A Portrait of Japan
A Portrait of Japan.
Across 2 weeks travelling around Japan I took over 50 individual portraits. Stopping people on the street, in shops, on boats, and asking if I could take their picture.
I’m not even sure where the idea came from or why I started. But there was something in challenging myself to overcome that social awkwardness which stops us speaking to strangers.
It’s funny, before going I was told that the Japanese culture was incredibly reserved, that I would likely get told off for taking photos, and I definitely experienced some of that. But once I started going up to people and asking if I could take their picture, the dynamic completely changed.
People’s faces, confused at first, would light up when they realised it was them that I wanted to take a photo of. Even more interesting was how they would choose to stand, their facial expression and pose when I raised the camera to take the shot. Some would break into a wide smile, others, having been smiling, would go completely stone faced and serious, stoic perhaps? Plenty of peace signs.
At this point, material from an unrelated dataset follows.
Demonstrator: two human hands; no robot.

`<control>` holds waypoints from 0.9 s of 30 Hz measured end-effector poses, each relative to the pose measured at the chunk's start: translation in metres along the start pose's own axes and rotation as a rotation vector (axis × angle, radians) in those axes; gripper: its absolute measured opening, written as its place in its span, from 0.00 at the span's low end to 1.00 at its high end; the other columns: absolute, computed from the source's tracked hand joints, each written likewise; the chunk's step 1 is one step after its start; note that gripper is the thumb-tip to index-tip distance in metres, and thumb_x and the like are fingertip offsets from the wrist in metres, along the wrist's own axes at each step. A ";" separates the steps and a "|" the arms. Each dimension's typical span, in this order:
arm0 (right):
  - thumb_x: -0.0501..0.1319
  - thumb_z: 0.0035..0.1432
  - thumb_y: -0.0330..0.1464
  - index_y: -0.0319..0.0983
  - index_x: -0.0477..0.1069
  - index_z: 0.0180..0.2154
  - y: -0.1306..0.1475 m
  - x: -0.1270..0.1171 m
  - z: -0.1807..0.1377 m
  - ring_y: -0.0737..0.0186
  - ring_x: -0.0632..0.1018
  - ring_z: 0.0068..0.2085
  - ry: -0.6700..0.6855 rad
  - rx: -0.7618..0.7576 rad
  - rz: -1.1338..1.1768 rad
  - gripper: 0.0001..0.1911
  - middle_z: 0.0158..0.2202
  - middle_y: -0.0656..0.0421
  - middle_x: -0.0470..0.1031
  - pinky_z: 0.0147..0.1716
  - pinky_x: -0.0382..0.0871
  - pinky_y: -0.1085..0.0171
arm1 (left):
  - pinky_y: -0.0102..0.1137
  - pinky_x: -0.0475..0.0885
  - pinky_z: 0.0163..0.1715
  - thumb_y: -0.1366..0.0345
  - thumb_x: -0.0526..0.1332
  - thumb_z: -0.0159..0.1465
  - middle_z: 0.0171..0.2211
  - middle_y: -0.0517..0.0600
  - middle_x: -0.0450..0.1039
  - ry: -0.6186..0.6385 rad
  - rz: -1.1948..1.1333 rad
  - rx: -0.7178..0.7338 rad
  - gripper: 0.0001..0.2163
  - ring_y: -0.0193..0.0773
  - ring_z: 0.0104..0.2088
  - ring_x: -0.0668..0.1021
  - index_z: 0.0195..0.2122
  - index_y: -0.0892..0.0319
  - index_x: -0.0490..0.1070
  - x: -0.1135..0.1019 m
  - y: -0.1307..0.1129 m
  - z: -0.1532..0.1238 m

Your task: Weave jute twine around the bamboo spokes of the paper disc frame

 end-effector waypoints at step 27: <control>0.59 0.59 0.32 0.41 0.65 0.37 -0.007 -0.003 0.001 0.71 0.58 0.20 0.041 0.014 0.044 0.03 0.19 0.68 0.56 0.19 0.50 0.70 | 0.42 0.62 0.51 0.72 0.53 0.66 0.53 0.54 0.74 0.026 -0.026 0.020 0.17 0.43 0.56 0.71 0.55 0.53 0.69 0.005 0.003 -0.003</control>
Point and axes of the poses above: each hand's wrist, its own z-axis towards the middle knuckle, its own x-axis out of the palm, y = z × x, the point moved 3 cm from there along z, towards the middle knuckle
Nearly always, across language and cultural divides, a kind of conversation would follow and I’d walk away feeling something had shifted; a breaking down of that social awkwardness, a stranger become familiar, relateable, human.
I’m not entirely sure what this project was about but I guess that’s what I hope it reminds me of, reflects and maybe even inspires; the stranger become familiar.
Something that seems increasingly important in today’s world.